H19 Promotes HCC Bone Metastasis Through Reducing Osteoprotegerin Expression in a Protein Phosphatase 1 Catalytic Subunit Alpha/p38 Mitogen-Activated Protein Kinase-Dependent Manner and Sponging microRNA 200b-3p.

机构信息

Hepatic Surgery Center, Tongji Hospital, Tongji Medical College, Huazhong University of Science and Technology, Wuhan, China.

Clinical Medical Research Center of Hepatic Surgery at Hubei Province, Wuhan, China.

出版信息

Hepatology. 2021 Jul;74(1):214-232. doi: 10.1002/hep.31673. Epub 2021 May 9.

DOI:10.1002/hep.31673
PMID:33615520
Abstract

BACKGROUND AND AIMS

Bone is the second most frequent site of metastasis for HCC, which leads to an extremely poor prognosis. HCC bone metastasis is typically osteolytic, involving the activation of osteoclasts. Long noncoding RNA H19 plays an important role in the pathogenesis of human cancers. Nonetheless, the mechanism underlying the participation of H19 in HCC bone metastasis remains unclear.

APPROACH AND RESULTS

The current study established a mouse HCC bone metastasis model by using serial intracardiac injection and cell isolation to obtain cells with distinct bone metastasis ability. H19 was highly expressed in these cells and in clinical HCC bone metastasis specimens. Both osteoclastogenesis in vitro and HCC bone metastasis in vivo were promoted by H19 overexpression, whereas these processes were suppressed by H19 knockdown. H19 overexpression attenuated p38 phosphorylation and further down-regulated the expression of osteoprotegerin (OPG), also known as osteoclastogenesis inhibitory factor.

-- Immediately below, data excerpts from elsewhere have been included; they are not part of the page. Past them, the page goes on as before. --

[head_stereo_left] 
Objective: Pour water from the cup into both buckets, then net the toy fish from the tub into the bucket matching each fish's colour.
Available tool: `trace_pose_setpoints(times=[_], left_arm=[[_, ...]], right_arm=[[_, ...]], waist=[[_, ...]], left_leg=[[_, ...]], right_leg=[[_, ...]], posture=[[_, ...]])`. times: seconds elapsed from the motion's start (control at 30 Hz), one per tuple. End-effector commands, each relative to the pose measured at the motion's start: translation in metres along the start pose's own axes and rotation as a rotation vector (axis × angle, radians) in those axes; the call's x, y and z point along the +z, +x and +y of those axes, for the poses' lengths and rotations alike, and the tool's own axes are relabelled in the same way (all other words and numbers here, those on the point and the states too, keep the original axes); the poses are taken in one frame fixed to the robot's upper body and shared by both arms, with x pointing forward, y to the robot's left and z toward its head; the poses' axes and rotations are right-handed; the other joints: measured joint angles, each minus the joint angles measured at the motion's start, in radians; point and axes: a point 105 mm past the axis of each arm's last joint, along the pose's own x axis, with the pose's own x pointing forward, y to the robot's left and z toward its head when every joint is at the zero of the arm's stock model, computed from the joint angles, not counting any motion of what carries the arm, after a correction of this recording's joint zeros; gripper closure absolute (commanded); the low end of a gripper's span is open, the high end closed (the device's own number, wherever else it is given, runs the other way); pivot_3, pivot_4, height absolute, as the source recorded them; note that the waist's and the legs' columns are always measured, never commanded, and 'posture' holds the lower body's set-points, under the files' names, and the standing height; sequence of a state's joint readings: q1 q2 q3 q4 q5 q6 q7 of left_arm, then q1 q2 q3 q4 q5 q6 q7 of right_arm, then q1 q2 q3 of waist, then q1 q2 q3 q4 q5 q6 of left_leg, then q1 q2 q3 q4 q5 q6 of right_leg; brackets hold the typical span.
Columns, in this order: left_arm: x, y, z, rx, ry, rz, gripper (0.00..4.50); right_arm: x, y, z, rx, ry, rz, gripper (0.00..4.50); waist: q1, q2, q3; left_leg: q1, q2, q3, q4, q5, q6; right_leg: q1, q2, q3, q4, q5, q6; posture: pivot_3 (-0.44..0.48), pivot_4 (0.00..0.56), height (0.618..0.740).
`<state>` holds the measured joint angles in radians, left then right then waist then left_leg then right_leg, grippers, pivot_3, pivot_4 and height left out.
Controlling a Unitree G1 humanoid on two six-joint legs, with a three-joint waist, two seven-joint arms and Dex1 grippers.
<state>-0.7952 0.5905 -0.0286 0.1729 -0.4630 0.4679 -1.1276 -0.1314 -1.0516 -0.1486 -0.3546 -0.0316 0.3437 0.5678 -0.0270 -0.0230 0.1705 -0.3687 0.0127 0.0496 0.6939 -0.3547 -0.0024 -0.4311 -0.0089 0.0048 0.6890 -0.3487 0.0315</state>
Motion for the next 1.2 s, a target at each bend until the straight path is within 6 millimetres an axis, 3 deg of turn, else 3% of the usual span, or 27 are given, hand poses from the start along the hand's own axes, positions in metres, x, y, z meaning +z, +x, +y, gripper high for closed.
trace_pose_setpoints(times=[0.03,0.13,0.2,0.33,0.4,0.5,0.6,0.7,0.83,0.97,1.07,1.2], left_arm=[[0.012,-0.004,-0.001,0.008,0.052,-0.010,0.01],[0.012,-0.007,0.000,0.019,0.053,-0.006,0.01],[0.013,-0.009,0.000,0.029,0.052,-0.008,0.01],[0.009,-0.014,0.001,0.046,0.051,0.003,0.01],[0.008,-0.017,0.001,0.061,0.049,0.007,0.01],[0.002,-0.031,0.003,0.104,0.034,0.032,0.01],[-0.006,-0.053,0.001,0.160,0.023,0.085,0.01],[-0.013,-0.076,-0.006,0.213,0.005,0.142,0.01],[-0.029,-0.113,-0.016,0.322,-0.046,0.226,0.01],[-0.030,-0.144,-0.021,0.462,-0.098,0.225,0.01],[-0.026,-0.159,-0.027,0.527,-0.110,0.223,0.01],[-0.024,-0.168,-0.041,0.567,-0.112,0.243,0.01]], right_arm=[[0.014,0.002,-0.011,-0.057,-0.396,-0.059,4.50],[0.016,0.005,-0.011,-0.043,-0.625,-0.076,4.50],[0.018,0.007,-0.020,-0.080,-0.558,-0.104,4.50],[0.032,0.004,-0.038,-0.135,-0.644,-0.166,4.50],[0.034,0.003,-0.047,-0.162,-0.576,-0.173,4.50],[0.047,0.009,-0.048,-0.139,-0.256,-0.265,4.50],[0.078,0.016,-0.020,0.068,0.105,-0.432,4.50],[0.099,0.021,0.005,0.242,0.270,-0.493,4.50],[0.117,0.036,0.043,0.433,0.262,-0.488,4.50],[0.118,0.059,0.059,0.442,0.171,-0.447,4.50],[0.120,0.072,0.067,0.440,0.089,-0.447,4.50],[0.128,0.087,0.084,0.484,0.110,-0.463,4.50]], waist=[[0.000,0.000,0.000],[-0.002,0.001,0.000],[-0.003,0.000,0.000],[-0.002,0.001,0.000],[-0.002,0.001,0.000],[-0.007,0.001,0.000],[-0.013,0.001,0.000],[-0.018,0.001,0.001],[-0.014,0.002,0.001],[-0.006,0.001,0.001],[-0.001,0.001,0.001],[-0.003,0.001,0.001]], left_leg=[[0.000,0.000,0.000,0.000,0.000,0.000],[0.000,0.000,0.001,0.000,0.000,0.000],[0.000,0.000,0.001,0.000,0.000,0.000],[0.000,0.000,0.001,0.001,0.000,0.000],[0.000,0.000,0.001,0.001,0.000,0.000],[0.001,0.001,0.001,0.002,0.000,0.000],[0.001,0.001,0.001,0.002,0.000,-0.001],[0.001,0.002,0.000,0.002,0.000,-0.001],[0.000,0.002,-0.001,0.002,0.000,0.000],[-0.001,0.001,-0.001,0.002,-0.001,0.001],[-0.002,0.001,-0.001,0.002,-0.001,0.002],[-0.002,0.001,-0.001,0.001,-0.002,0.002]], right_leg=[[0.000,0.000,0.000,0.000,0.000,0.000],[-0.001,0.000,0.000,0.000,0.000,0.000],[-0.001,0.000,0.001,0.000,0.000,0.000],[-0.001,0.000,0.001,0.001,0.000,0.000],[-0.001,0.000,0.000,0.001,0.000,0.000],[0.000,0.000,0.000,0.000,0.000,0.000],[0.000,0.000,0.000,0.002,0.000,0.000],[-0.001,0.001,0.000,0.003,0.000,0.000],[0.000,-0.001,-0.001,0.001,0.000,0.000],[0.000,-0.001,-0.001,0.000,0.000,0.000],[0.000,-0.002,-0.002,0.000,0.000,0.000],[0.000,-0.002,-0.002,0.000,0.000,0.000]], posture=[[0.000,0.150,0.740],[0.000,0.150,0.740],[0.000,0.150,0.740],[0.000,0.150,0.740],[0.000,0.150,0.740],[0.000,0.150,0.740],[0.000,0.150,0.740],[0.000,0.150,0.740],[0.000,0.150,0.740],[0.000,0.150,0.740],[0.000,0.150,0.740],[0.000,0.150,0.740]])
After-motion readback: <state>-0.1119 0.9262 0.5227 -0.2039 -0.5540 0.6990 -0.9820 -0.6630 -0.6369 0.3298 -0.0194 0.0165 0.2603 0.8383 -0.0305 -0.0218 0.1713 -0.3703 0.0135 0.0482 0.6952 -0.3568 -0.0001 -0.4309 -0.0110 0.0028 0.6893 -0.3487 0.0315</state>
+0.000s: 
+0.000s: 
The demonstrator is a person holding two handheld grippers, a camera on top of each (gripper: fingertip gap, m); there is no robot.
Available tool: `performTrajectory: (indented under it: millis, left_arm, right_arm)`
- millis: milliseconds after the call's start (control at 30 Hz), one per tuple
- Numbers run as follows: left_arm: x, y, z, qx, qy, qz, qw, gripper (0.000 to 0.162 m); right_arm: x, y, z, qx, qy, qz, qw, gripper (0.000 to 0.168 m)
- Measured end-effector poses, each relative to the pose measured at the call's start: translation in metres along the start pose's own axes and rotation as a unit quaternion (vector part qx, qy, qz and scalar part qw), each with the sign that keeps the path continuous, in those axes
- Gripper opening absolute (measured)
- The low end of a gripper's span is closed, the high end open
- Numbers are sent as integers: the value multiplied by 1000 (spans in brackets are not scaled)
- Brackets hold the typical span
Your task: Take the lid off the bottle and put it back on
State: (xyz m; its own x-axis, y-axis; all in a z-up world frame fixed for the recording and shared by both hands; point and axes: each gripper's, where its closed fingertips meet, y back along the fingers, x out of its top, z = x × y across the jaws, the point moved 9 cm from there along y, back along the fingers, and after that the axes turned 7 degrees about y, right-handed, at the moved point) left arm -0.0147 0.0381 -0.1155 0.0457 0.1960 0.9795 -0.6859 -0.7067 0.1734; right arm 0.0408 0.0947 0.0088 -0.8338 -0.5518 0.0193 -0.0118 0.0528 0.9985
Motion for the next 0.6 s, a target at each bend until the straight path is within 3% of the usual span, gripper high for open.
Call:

However, up-regulated OPG expression as well as suppressed osteoclastogenesis caused by H19 knockdown were recovered by p38 interference, indicating that p38 mitogen-activated protein kinase (MAPK)-OPG contributed to H19-promoted HCC bone metastasis. Furthermore, we demonstrated that H19 inhibited the expression of OPG by binding with protein phosphatase 1 catalytic subunit alpha (PPP1CA), which dephosphorylates p38. SB-203580-mediated inactivation of p38MAPK reversed the down-regulation of HCC bone metastasis caused by H19 knockdown in vivo. Additionally, H19 enhanced cell migration and invasion by up-regulating zinc finger E-box binding homeobox 1 through the sequestration of microRNA (miR) 200b-3p.

CONCLUSIONS

H19 plays a critical role in HCC bone metastasis by reducing OPG expression, which is mediated by the PPP1CA-induced inactivation of the p38MAPK pathway; and H19 also functions as a sponge for miR-200b-3p.

摘要

背景与目的

骨是 HCC 转移的第二大常见部位,导致预后极差。HCC 骨转移通常为溶骨性,涉及破骨细胞的激活。长链非编码 RNA H19 在人类癌症的发病机制中发挥重要作用。然而,H19 参与 HCC 骨转移的机制尚不清楚。

方法和结果

本研究通过连续心脏内注射和细胞分离建立了小鼠 HCC 骨转移模型,以获得具有明显骨转移能力的细胞。这些细胞中 H19 高表达,且在临床 HCC 骨转移标本中高表达。H19 过表达促进体外破骨细胞生成和体内 HCC 骨转移,而 H19 敲低则抑制这些过程。H19 过表达减弱了 p38 的磷酸化,并进一步下调了骨保护素(OPG)的表达,也称为破骨细胞生成抑制因子。然而,H19 敲低引起的 OPG 表达上调以及破骨细胞生成被 p38 干扰所恢复,表明 p38 丝裂原活化蛋白激酶(MAPK)-OPG 参与了 H19 促进的 HCC 骨转移。此外,我们证明 H19 通过与蛋白磷酸酶 1 催化亚单位α(PPP1CA)结合来抑制 OPG 的表达,PPP1CA 使 p38 去磷酸化。SB-203580 介导的 p38MAPK 失活逆转了 H19 敲低在体内引起的 HCC 骨转移下调。此外,H19 通过结合锌指 E 盒结合同源盒 1(ZEB1)上调 miR-200b-3p 的表达来增强细胞迁移和侵袭。

结论

H19 通过降低 OPG 表达在 HCC 骨转移中起关键作用,该作用是由 PPP1CA 诱导的 p38MAPK 通路失活介导的;H19 还作为 miR-200b-3p 的海绵发挥作用。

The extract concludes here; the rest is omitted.